**What is being asked:**
While reading through the material below, copy each line that holds the word "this".

**The data:**
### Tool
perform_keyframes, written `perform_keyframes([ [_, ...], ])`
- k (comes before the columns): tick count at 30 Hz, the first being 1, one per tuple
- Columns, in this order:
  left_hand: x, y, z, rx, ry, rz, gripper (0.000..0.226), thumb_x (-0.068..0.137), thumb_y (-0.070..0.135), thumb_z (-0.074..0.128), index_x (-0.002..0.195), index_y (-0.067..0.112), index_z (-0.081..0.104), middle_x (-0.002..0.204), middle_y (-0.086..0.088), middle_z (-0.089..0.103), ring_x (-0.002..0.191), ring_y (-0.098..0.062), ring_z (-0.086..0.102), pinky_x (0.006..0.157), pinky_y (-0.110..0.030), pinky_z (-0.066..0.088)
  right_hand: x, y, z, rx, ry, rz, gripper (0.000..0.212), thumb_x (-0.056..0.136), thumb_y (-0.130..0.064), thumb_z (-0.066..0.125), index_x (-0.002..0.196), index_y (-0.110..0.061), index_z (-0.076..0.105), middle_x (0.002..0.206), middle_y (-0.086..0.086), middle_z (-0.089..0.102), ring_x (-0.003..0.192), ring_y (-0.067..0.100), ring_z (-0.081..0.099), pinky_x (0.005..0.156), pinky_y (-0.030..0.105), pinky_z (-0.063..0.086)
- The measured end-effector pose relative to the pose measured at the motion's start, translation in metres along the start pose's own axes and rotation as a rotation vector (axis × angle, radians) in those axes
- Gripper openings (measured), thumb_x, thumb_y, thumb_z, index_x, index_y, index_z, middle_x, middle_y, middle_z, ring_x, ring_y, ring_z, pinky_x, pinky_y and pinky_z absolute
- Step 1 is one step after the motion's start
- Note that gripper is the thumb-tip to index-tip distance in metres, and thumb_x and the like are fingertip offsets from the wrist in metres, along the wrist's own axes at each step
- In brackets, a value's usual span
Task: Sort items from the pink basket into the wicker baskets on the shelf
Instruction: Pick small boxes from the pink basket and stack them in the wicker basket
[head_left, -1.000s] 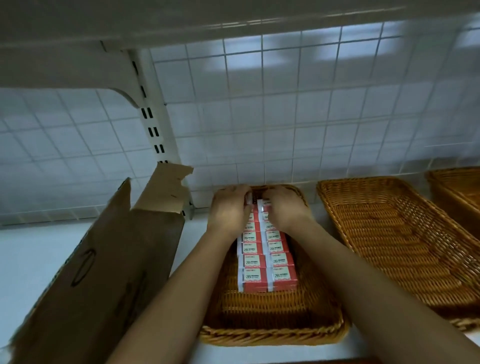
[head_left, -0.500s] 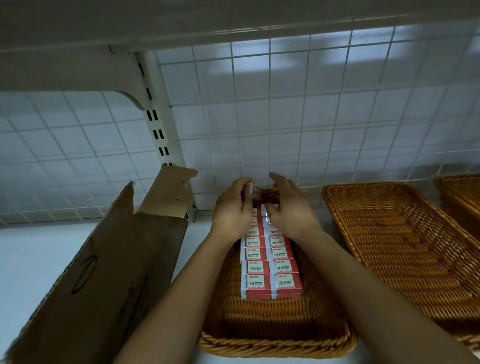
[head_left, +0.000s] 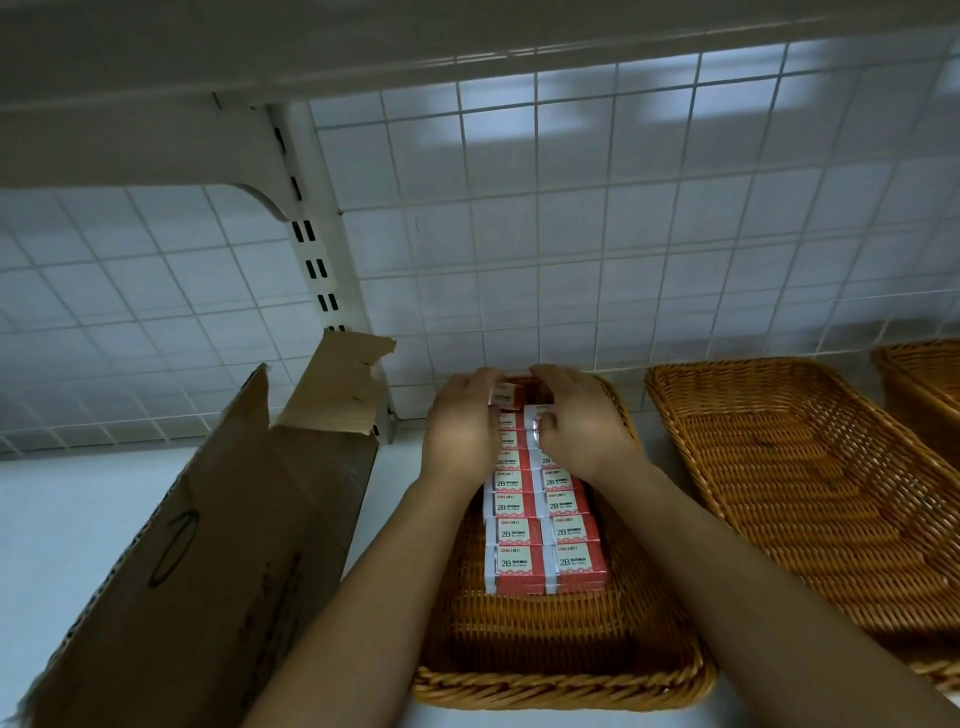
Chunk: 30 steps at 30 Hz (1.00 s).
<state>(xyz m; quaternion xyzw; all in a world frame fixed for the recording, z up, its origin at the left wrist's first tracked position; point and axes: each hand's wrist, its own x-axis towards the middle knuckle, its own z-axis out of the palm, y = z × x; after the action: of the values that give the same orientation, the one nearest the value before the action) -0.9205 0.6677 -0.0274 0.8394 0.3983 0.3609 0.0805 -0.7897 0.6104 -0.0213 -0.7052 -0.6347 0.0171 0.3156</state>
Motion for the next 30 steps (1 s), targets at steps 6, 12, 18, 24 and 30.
perform_keyframes([
  [6, 0.001, -0.008, 0.014, 0.256, -0.116, 0.027, 0.021, 0.084, 0.004, 0.058, 0.105, 0.000, 0.063, 0.090, -0.020, 0.065, 0.084, -0.037, 0.059, 0.073, -0.037, 0.045, 0.002, 0.003, 0.003, -0.166, -0.076, 0.067, 0.041, 0.082, -0.022, 0.060, 0.121, -0.009, 0.056, 0.123, 0.009, 0.055, 0.113, 0.026, 0.049, 0.095, 0.031, 0.039],
  [12, 0.001, -0.008, 0.014, 0.383, -0.200, 0.032, 0.015, 0.091, 0.015, 0.054, 0.105, 0.010, 0.060, 0.098, -0.010, 0.060, 0.091, -0.026, 0.055, 0.071, -0.030, 0.039, 0.005, 0.004, 0.006, -0.210, -0.097, 0.104, 0.036, 0.089, -0.017, 0.055, 0.124, -0.013, 0.055, 0.127, 0.007, 0.052, 0.114, 0.024, 0.049, 0.097, 0.031, 0.039],
  [18, 0.002, -0.005, 0.013, 0.415, -0.237, 0.021, 0.021, 0.096, 0.016, 0.045, 0.114, 0.009, 0.055, 0.105, -0.010, 0.062, 0.092, -0.025, 0.058, 0.069, -0.030, 0.040, 0.005, 0.005, 0.007, -0.213, -0.102, 0.129, 0.036, 0.090, -0.016, 0.054, 0.126, -0.014, 0.053, 0.127, 0.008, 0.051, 0.115, 0.024, 0.048, 0.098, 0.031, 0.038],
  [24, 0.001, -0.003, 0.012, 0.434, -0.245, 0.016, 0.020, 0.097, 0.016, 0.044, 0.113, 0.010, 0.053, 0.106, -0.009, 0.062, 0.091, -0.023, 0.058, 0.067, -0.027, 0.038, 0.006, 0.006, 0.009, -0.196, -0.094, 0.128, 0.032, 0.091, -0.018, 0.054, 0.123, -0.014, 0.055, 0.126, 0.008, 0.052, 0.114, 0.024, 0.048, 0.097, 0.033, 0.040],
  [30, 0.001, 0.000, 0.009, 0.430, -0.244, 0.022, 0.023, 0.097, 0.016, 0.042, 0.117, 0.009, 0.053, 0.107, -0.009, 0.062, 0.093, -0.024, 0.058, 0.067, -0.027, 0.035, 0.006, 0.007, 0.009, -0.202, -0.092, 0.114, 0.033, 0.091, -0.018, 0.054, 0.124, -0.015, 0.055, 0.125, 0.008, 0.052, 0.115, 0.024, 0.047, 0.097, 0.033, 0.039],
])
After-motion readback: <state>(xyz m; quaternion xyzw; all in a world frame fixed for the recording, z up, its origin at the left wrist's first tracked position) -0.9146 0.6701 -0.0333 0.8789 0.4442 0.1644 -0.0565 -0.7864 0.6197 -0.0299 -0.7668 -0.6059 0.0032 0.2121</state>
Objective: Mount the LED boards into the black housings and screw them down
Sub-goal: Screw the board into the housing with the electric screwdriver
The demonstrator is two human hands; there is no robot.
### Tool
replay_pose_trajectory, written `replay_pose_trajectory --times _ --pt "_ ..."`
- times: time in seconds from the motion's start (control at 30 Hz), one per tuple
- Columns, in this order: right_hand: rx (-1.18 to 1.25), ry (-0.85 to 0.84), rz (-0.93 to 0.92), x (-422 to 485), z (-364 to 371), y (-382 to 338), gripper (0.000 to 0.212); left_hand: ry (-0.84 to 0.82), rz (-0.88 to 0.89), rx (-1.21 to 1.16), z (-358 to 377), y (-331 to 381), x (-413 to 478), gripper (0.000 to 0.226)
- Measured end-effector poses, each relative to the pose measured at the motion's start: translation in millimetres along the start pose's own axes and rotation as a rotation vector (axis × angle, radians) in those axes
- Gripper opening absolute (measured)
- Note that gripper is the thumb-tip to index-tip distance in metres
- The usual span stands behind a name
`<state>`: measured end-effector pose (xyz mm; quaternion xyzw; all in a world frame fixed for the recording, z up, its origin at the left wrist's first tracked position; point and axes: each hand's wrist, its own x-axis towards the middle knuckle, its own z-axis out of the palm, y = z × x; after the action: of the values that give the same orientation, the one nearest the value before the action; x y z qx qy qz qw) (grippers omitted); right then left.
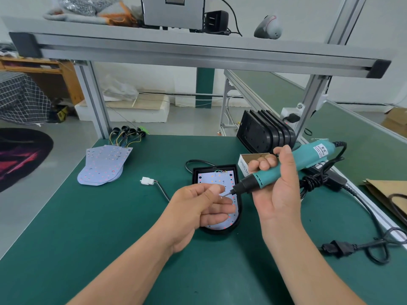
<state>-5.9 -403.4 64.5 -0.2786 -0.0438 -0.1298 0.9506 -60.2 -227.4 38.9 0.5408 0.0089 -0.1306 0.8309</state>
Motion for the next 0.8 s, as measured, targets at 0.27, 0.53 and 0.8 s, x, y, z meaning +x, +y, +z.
replay_pose_trajectory --times 0.27,0.53,0.8 --pt "0.025 0.016 0.001 1.1 -0.7 -1.0 0.017 0.123 -0.014 0.129 -12.4 4.1 8.3 0.024" --pt "0.075 0.04 0.017 5.9 -3.3 -4.0 0.016 0.388 0.149 0.528 -30.2 2.7 23.0 0.015" --pt "0.089 0.035 0.005 6.1 -2.5 -6.1 0.015 0.297 0.247 0.676 -27.5 0.4 17.6 0.007"
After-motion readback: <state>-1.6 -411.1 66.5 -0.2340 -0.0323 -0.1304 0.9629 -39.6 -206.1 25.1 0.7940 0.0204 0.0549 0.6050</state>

**Written response:**
- Columns, in this order:
- Columns, in this order: right_hand: rx (-1.18 to 1.25), ry (-0.85 to 0.84), rz (-0.93 to 0.92), x (-422 to 485), z (-364 to 371), y (-382 to 338), gripper (0.000 to 0.212); left_hand: ry (-0.84 to 0.82), rz (-0.88 to 0.89), rx (-1.21 to 1.16), z (-358 to 377), y (-331 to 381), x (-413 to 478), gripper (0.000 to 0.226)

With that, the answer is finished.